◆ **What you should do**
Would you copy the line that includes "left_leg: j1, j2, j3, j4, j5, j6" and every line that follows it, down to the last line of the listing below, exactly as they stand?

◆ **Collected material**
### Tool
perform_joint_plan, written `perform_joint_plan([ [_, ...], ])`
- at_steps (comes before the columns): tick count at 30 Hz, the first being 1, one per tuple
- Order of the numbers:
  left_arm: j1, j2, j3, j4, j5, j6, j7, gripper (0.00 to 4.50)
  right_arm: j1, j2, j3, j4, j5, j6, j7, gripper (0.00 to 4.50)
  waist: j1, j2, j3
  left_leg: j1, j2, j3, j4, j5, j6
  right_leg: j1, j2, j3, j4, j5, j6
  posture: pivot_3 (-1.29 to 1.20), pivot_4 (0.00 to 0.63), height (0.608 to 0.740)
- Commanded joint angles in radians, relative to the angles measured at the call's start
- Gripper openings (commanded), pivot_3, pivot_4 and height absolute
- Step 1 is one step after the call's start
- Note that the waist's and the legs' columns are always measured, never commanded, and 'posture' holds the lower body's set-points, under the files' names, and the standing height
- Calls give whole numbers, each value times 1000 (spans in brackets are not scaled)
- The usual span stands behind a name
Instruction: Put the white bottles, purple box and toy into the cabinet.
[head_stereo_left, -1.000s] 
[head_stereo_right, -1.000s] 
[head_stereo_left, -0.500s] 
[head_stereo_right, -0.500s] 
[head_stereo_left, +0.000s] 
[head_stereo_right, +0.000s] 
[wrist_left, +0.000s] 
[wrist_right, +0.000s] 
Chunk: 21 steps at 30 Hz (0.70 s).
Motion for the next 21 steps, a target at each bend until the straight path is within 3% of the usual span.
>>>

◆ **Result of the exercise**
  left_leg: j1, j2, j3, j4, j5, j6
  right_leg: j1, j2, j3, j4, j5, j6
  posture: pivot_3 (-1.29 to 1.20), pivot_4 (0.00 to 0.63), height (0.608 to 0.740)
- Commanded joint angles in radians, relative to the angles measured at the call's start
- Gripper openings (commanded), pivot_3, pivot_4 and height absolute
- Step 1 is one step after the call's start
- Note that the waist's and the legs' columns are always measured, never commanded, and 'posture' holds the lower body's set-points, under the files' names, and the standing height
- Calls give whole numbers, each value times 1000 (spans in brackets are not scaled)
- The usual span stands behind a name
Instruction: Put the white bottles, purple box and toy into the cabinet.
[head_stereo_left, -1.000s] 
[head_stereo_right, -1.000s] 
[head_stereo_left, -0.500s] 
[head_stereo_right, -0.500s] 
[head_stereo_left, +0.000s] 
[head_stereo_right, +0.000s] 
[wrist_left, +0.000s] 
[wrist_right, +0.000s] 
Chunk: 21 steps at 30 Hz (0.70 s).
Motion for the next 21 steps, a target at each bend until the straight path is within 3% of the usual span.
>>>

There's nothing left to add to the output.